INSTRUCTIONS TO FOLLOW. Pull each line holding "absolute" out of the entries below.

THE RECORDS.

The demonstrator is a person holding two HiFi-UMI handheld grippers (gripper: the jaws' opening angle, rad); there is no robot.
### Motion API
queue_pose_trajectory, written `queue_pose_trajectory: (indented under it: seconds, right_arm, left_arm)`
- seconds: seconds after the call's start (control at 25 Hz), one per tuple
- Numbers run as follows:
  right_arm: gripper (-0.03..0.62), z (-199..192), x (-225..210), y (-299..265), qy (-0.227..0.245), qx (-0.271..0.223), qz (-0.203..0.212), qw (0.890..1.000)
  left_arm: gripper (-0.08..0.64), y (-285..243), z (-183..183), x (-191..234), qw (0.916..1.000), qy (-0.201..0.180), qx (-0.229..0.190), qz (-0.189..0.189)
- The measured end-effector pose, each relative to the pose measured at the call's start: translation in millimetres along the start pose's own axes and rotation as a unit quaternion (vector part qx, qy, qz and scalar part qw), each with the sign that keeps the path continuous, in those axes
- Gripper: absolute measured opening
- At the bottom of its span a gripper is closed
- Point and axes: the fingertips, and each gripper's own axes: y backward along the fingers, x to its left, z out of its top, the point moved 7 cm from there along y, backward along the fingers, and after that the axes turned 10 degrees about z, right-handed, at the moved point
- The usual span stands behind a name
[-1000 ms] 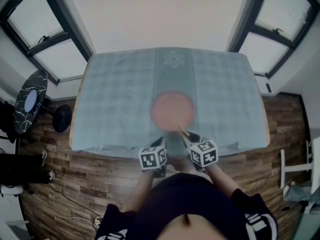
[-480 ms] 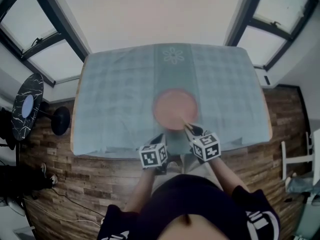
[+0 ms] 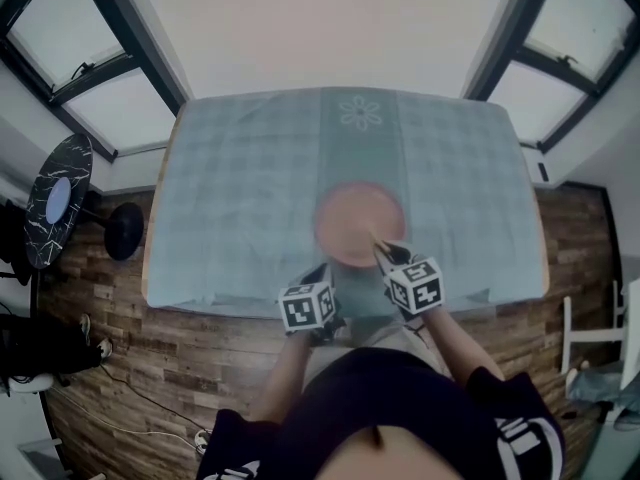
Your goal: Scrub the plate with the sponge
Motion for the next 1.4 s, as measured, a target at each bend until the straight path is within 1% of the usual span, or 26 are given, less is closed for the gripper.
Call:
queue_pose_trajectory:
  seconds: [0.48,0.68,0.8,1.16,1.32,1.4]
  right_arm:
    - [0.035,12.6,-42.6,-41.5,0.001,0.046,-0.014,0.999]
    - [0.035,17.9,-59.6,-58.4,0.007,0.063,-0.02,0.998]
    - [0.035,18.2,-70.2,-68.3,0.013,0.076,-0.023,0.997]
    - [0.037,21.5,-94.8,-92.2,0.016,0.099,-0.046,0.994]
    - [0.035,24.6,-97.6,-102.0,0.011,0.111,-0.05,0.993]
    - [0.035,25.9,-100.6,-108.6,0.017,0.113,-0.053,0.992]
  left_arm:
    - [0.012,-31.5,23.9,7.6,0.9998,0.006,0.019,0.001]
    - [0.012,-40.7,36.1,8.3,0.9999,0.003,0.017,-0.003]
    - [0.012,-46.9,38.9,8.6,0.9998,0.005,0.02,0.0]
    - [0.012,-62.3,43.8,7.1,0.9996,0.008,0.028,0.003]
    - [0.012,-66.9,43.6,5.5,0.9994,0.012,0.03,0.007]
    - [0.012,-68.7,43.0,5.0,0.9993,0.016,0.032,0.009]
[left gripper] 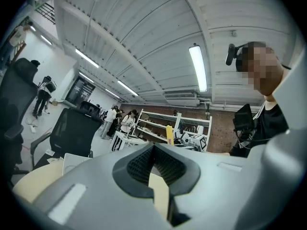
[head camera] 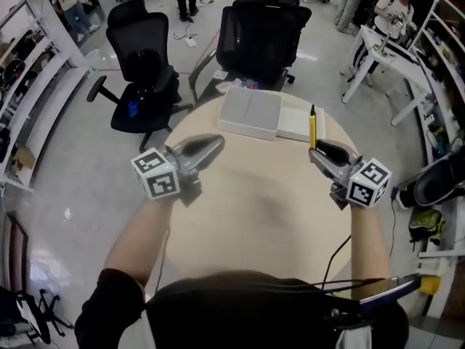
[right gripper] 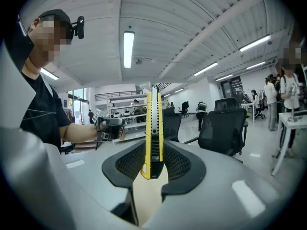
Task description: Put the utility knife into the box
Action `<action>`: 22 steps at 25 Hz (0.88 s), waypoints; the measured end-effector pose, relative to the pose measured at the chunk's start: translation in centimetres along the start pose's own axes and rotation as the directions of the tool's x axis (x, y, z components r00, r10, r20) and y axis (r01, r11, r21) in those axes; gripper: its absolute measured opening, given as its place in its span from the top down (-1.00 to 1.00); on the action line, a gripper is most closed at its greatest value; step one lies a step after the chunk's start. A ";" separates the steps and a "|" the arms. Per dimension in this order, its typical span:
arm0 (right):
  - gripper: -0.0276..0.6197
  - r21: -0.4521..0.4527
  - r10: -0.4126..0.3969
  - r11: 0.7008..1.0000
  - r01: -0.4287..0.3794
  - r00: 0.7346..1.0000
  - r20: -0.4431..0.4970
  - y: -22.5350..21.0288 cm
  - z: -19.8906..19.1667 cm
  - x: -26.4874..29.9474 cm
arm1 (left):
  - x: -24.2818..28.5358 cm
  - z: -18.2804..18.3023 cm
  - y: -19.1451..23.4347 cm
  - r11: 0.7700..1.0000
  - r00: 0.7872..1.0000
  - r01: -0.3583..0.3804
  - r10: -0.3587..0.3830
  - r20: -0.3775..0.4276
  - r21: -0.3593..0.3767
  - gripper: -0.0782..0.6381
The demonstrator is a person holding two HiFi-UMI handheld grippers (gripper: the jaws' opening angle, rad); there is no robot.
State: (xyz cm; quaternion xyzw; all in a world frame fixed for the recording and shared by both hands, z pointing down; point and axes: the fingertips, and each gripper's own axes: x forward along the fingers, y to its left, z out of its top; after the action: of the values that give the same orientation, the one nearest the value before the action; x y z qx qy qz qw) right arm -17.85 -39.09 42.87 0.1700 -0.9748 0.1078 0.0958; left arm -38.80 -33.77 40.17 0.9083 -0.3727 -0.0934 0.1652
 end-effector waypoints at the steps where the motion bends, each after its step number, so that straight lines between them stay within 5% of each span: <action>1: 0.51 -0.010 -0.012 1.000 0.012 1.000 -0.011 -1.4 0.0 0.2 | 1.1 -0.1 0.7 1.000 1.000 0.003 -0.003 -0.012 0.000 0.79; 12: 0.51 -0.106 -0.127 0.988 0.108 0.973 -0.191 -17.0 -4.4 3.6 | 13.0 -4.5 9.5 0.997 0.994 0.072 -0.074 -0.076 -0.029 0.79; 22: 0.51 -0.206 -0.155 0.976 0.070 0.889 -0.432 -29.3 -12.3 9.3 | 19.9 -11.8 17.3 0.991 0.984 0.115 -0.123 -0.127 -0.070 0.79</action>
State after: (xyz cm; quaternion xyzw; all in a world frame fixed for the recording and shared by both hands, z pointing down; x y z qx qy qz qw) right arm -14.23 -65.94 61.90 0.1876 -0.9211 0.0472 0.3377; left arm -32.48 -56.71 56.60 0.9275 -0.3030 -0.0548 0.2118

TASK OUTPUT.
- Gripper: absolute measured opening
Action `<action>`: 22 steps at 25 Hz (0.88 s), waypoints; the measured end-effector pose, relative to the pose measured at the chunk's start: translation in centimetres along the start pose's own axes and rotation as the directions of the tool's x axis (x, y, z components r00, r10, r20) and y axis (r01, r11, r21) in those axes; gripper: its absolute measured opening, given as its place in its span from the top down (-1.00 to 1.00); on the action line, a gripper is most closed at its greatest value; step one lies a step after the chunk's start. A ";" separates the steps and a "|" the arms. Per dimension in this order, its typical span:

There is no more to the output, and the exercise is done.